King of Dvaravati's Kamalanka
- Reign: 569–641
- Predecessor: Doṇabrāhmaṇa
- Successor: Kalavarnadisharaja
- Born: Nakhon Pathom
- Died: 641 Nakhon Pathom
- Issue: Kalavarnadisharaja Cakranarayana Somadevi

= Kakabhadra =

Second Kamalanka king

Kakabhadra (กากะพัตร, ), called Sakkorn Dam (สักกรดำ) in the Northern Chronicle, was a ruler of Takkasila, identified with Nakhon Pathom in Kamalanka. He is traditionally credited with instituting the Chula Sakarat era in 638 CE. His reign is placed in a period of recurrent warfare between Chenla and the polities of the Menam basin, and it ended with the accession of his elder son Kalavarnadisharaja, under whom Tou Yuan was reorganised as the Lavo Kingdom.

==Dating and identity==

The dates rest on a back-calculation. Manit Vallibhotama placed the enthronement of Kalavarnadisharaja in 641 CE, and since the Northern Chronicle credits Kakabhadra with a rule of 72 years over Takkasila, his reign is taken to have begun about 569.

That span overlaps the period associated with Siddhijaya Brahmadeva, and some scholars have argued that the two are the same monarch. Others hold that the accounts differ enough to keep them apart. (Note: See Siddhijaya Brahmadeva for the interpretation.)

==Reign==

Kakabhadra's reign fell during recurrent conflict between Tou Yuan, to the south-east, and Chenla in the Tonlé Sap basin. By 647 Tou Yuan is recorded as a vassal of Dvaravati, and in the following year it was reorganised as the Lavo Kingdom under Kalavarnadisharaja.

No evidence shows Dvaravati intervening directly in those hostilities, but conflict between Chenla and Dvaravati is recorded epigraphically.

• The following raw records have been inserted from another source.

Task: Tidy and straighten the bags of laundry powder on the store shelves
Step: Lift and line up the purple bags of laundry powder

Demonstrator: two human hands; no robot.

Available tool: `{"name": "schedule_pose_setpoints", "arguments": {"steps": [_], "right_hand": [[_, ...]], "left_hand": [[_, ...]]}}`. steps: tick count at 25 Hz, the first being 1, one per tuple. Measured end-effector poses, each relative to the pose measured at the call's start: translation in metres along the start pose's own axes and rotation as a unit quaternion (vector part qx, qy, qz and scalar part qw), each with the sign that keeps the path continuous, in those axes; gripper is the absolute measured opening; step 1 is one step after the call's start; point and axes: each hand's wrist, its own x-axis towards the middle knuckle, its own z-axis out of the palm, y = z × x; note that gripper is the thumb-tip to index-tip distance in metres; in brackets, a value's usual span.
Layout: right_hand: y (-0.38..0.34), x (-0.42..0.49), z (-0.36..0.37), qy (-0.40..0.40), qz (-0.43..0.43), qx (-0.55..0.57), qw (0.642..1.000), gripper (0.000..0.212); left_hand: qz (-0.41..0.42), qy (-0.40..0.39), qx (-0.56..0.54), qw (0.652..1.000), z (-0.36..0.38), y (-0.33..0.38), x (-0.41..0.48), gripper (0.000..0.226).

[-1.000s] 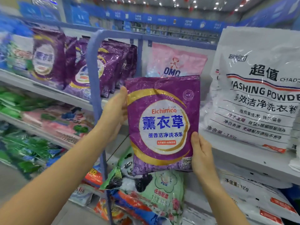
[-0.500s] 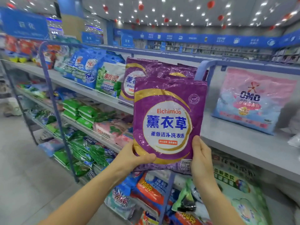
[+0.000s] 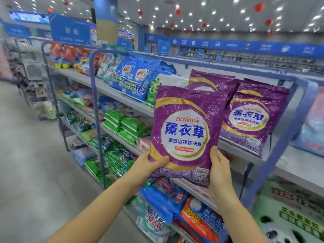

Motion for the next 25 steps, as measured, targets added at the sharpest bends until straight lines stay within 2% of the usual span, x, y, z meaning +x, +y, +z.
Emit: {"name": "schedule_pose_setpoints", "arguments": {"steps": [3, 5, 8, 11, 14, 17, 19, 21, 25], "right_hand": [[-0.004, 0.016, 0.000, -0.011, 0.016, 0.012, 1.000, 0.029], [-0.006, 0.029, -0.008, -0.048, 0.005, -0.013, 0.999, 0.029], [-0.011, 0.044, -0.018, -0.110, -0.028, -0.088, 0.990, 0.040], [-0.005, 0.058, -0.028, -0.109, -0.043, -0.131, 0.984, 0.057], [-0.009, 0.071, -0.049, -0.054, -0.089, -0.185, 0.977, 0.061], [-0.026, 0.080, -0.079, 0.028, -0.116, -0.235, 0.965, 0.046], [-0.037, 0.087, -0.097, 0.089, -0.124, -0.277, 0.949, 0.036], [-0.042, 0.094, -0.107, 0.142, -0.125, -0.297, 0.936, 0.034], [-0.040, 0.106, -0.102, 0.224, -0.137, -0.345, 0.901, 0.044]], "left_hand": [[-0.005, -0.009, -0.020, 1.000, -0.002, -0.002, 0.029, 0.043], [-0.002, -0.008, -0.036, 0.999, 0.000, -0.001, 0.050, 0.041], [0.002, -0.007, -0.055, 0.998, 0.007, 0.004, 0.081, 0.022], [0.008, -0.026, -0.043, 0.999, 0.016, 0.007, 0.110, 0.017], [0.028, -0.075, -0.029, 0.996, 0.037, 0.008, 0.137, 0.029], [0.025, -0.167, 0.012, 0.986, 0.066, 0.015, 0.155, 0.026], [0.067, -0.218, 0.068, 0.971, 0.085, 0.022, 0.171, 0.035], [0.134, -0.229, 0.154, 0.952, 0.100, 0.029, 0.189, 0.036], [0.260, -0.176, 0.284, 0.906, 0.118, 0.038, 0.215, 0.018]]}}
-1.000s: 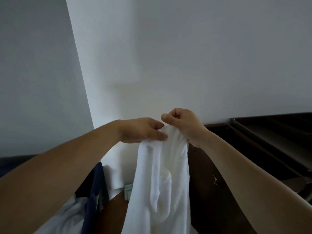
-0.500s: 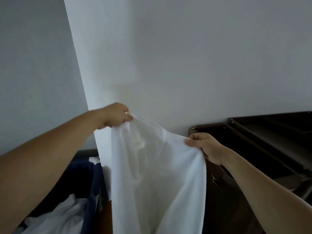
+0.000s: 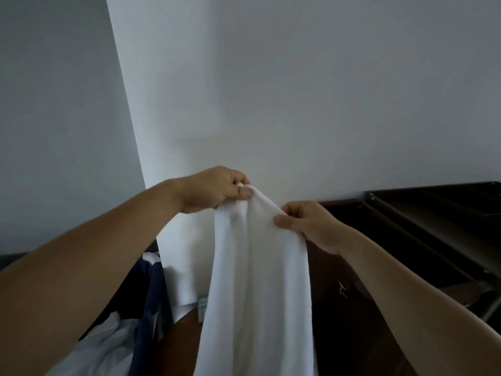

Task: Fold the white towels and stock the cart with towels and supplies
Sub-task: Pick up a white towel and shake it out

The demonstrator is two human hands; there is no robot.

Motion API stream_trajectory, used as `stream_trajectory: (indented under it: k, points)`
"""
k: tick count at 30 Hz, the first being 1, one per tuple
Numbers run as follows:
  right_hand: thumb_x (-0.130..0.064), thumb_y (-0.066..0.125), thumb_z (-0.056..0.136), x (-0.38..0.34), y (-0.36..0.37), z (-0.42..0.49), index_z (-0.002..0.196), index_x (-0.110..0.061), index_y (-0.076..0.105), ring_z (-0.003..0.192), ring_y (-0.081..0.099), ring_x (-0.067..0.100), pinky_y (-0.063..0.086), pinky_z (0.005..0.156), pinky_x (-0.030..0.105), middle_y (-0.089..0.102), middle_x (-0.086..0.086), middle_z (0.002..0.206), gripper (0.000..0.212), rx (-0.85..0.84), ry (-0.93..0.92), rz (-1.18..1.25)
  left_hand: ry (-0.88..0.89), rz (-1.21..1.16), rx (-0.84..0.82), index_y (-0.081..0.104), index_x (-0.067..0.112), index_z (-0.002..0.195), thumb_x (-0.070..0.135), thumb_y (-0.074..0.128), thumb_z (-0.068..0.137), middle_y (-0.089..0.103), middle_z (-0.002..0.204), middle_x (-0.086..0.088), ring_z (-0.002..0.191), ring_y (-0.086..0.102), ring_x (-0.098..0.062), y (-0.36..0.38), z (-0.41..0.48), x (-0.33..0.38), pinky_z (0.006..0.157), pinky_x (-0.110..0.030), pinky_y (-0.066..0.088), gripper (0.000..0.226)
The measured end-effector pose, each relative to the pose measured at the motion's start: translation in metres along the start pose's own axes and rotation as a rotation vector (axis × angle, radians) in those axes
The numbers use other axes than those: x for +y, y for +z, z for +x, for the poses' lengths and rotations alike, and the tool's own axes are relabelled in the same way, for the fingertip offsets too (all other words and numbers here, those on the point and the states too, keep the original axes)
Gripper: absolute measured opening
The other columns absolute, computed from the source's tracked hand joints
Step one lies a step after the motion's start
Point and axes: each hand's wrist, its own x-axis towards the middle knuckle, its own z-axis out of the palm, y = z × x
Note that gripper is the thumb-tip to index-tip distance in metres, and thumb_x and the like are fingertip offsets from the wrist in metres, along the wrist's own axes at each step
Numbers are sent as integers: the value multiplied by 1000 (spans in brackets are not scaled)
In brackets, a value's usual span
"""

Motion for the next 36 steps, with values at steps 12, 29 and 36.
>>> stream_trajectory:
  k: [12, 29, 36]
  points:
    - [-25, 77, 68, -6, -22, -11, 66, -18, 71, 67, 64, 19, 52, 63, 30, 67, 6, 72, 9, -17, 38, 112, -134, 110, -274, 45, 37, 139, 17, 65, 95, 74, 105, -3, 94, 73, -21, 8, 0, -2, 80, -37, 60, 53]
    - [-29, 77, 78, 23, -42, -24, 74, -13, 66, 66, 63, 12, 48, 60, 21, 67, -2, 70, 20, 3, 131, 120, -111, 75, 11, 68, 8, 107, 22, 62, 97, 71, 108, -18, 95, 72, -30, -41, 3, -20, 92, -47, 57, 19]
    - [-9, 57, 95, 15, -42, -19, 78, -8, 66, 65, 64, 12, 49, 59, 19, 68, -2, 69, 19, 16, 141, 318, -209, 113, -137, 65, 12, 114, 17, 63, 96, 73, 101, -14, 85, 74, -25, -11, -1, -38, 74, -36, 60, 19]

The Bhavavarman II inscription (K. 1150), also known as the Wat Kud Tae inscription and dated to the 6th century, is in Sanskrit in Pallava script; it states that during Chenla's north-westward expansion the deputy governor of Jyesthapura — Muang Phai (เมืองไผ่) in the present Aranyaprathet district — fought wars against Sambuka, which has been identified with modern Nakhon Pathom. Tatsuo Hoshino has suggested that several polities of the Menam and Mekong basins may have been drawn into the wider conflict, and that it may have carried on into the wars between Lavo and Haripuñjaya in the early 10th century.

==Dvaravati in Chinese records==

Chinese sources of the Sui period (581–618), which overlaps Kakabhadra's reign, describe the polity to which Kamalanka belonged. The Tongdian records Dvaravati as the Tou-he Kingdom.

Its principal city is said to have held more than 10,000 inhabitants, with a royal palace guarded by about 100 soldiers, and a monarch whose crown, dress and ornaments were of gold set with gemstones. Administration was headed by the Chao-qing-jiang-jun, under whom the Can-jun, Gong-cao, Sheng-bo, Cheng-ju, Jin-wei-jiang-jun, Zan-li and Zan-fu handled military and internal affairs. The laws were codified, with execution as the most severe penalty.

The same source records six markets and no personal taxation; the markets have been read as trading centres, possibly Nakhon Pathom, Khu Bua, Uthong, Si Mahosot, Dong Lakhon and Pong Tuk. The population is described as chiefly agricultural and skilled in riding both horses and elephants, with Buddhism as the principal religion, schools in existence, and a language distinct from Chinese.